見色明心

By siki, 2019年1月7日

見色明心 しきをみてしんをあきらむ

・・・かたちあるものを見て、悟りをひらく、の意。

 

新年にふさわしい禅語をみつける。

「色」というのは物質・物理現象のことで、五感を通して感じることのすべてを指す。

般若心経の「色即是空」の「色」だ。かたちあるものは時間の中で生まれては消滅していく、変化していく、ということ。ここでは、かたちあるものにこだわりすぎるな、というニュアンスが含まれる。

一方で、

私があつかっている植物の世界は、まさに物質・物理現象の世界。花や葉のかたち、香りは?どんな性質をもっている?生育環境は? その植物独自の形態と多様性を見出し、その植物が自生する環境や来歴を読み取っていく・・・

科学の出発点はまさに「色」にあり、そこを深めることによって自然の摂理を見出していく。

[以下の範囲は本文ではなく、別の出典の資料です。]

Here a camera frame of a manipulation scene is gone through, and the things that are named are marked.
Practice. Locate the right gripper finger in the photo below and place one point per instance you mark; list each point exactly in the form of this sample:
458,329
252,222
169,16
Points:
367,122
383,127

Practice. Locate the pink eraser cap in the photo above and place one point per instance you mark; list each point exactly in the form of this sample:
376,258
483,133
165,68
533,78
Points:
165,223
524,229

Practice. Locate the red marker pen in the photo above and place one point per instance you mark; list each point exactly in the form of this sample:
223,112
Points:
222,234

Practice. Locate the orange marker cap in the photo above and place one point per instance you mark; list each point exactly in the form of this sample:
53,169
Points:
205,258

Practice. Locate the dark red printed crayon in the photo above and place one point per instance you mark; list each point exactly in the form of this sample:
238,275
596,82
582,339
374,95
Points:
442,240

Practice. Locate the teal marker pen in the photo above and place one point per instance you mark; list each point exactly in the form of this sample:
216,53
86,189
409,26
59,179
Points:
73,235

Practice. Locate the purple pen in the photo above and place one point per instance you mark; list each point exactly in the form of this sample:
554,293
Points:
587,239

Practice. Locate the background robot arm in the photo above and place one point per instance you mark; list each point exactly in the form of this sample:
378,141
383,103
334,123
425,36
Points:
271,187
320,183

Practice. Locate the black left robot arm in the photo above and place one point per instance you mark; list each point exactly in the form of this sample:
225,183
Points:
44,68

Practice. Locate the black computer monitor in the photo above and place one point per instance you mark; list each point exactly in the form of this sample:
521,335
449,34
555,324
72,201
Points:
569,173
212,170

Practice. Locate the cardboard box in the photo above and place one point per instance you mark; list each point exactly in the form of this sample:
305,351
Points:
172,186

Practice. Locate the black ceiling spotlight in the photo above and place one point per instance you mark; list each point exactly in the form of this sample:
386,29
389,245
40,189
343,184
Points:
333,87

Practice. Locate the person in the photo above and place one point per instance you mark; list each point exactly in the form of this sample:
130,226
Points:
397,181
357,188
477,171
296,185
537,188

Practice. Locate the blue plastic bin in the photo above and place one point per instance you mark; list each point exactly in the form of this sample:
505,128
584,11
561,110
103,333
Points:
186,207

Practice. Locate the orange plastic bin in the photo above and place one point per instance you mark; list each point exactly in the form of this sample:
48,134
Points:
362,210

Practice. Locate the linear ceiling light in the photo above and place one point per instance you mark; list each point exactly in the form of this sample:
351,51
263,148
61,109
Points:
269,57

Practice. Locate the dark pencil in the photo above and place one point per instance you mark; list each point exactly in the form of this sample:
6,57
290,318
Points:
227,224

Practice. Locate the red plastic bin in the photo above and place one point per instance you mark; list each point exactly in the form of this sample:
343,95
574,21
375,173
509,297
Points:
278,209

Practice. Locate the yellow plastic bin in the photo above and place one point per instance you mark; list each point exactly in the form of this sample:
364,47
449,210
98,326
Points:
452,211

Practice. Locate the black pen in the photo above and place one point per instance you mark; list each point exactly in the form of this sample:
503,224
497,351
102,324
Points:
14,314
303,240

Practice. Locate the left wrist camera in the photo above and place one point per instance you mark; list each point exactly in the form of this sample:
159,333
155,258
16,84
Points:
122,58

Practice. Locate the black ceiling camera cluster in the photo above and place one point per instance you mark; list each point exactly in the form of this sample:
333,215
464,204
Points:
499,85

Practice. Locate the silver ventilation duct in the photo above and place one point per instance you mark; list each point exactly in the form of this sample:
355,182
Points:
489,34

そこには驚きとともに感動があり、私の感性もひらかれていく、そんなプロセスでもある。

 

悟りをひらく、という境地までには至らなくても、このことを、控えめな心持ちで「明心」と置きかえることが許されるならば。

今年は、この言葉を胸において、謙虚に自然と向き合ってみよう。

 

この言葉をみつけたきっかけは、4文字の中に私の旧姓が入っていたから。こういう偶然はちょっとした天からの贈りものに思えてしまう。そんな贈りものは科学の世界にはないのだけれど。